» The task
Nothing but the text should be carried over: reproduce all the data exactly and leave out every image.

____________________

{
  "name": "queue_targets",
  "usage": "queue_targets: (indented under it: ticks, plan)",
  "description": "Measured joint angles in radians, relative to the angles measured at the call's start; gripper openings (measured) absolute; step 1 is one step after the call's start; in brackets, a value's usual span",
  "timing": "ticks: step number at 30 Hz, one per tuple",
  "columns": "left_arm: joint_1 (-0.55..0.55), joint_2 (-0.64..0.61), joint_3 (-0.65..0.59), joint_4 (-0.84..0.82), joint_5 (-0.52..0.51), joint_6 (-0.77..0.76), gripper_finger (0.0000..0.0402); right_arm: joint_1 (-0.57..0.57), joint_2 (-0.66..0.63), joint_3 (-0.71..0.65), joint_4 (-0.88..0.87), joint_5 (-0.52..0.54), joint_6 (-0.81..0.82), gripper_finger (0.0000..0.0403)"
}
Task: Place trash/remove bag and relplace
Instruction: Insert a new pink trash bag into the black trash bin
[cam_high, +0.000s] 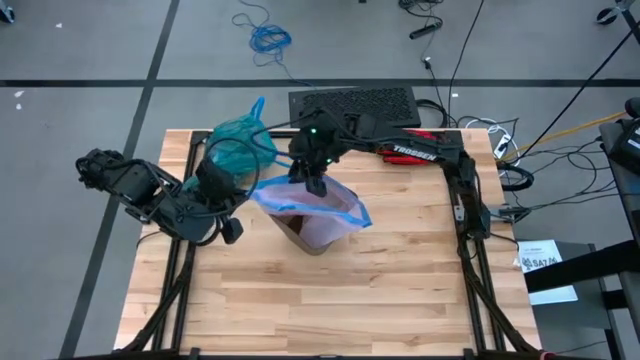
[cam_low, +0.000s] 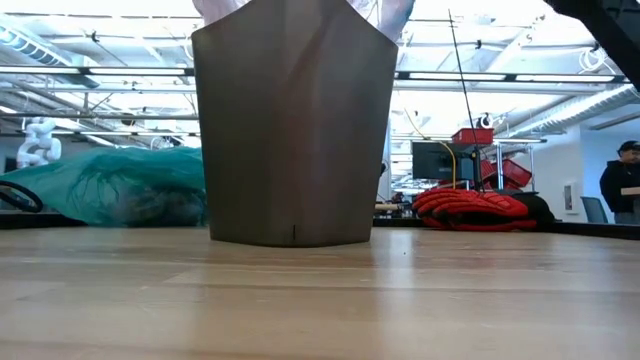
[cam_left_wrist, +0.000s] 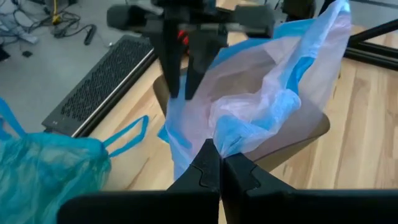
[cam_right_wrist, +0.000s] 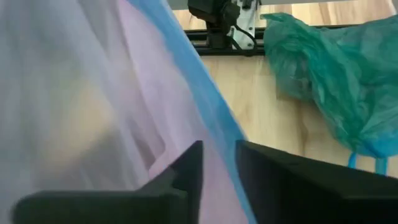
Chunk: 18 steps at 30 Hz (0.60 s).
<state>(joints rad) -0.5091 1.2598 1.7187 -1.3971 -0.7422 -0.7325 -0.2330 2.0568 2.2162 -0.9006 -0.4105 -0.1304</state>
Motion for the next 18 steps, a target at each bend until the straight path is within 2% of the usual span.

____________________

» Answer to this problem
{
  "name": "queue_targets",
  "usage": "queue_targets: (indented under it: ticks, plan)",
  "description": "Measured joint angles in radians, relative to the angles measured at the call's start; gripper openings (measured) absolute; step 1 is one step after the call's start; in brackets, a value's usual span",
  "timing": "ticks: step number at 30 Hz, one per tuple",
  "columns": "left_arm: joint_1 (-0.55..0.55), joint_2 (-0.64..0.61), joint_3 (-0.65..0.59), joint_4 (-0.84..0.82), joint_5 (-0.52..0.51), joint_6 (-0.77..0.76), gripper_finger (0.0000..0.0402); right_arm: joint_1 (-0.57..0.57), joint_2 (-0.66..0.63), joint_3 (-0.71..0.65), joint_4 (-0.88..0.87), joint_5 (-0.52..0.54), joint_6 (-0.81..0.82), gripper_finger (0.0000..0.0403)"
}
Task: Place trash/remove bag and relplace
Instruction: Insert a new pink trash bag into the black trash bin
[cam_high, +0.000s] 
[cam_low, +0.000s] 
[cam_left_wrist, +0.000s] 
[cam_right_wrist, +0.000s] 
Chunk: 18 steps at 30 Hz (0.60 s).
<state>(joints rad) -0.5091 1.2598 1.7187 -1.3971 -0.7422 -0.7325 -0.2330 2.0568 2.2162 -0.9006 -0.4105 -0.1304</state>
Motion for the next 18 steps, a target at each bend until the straight path is within 2% of the usual span.

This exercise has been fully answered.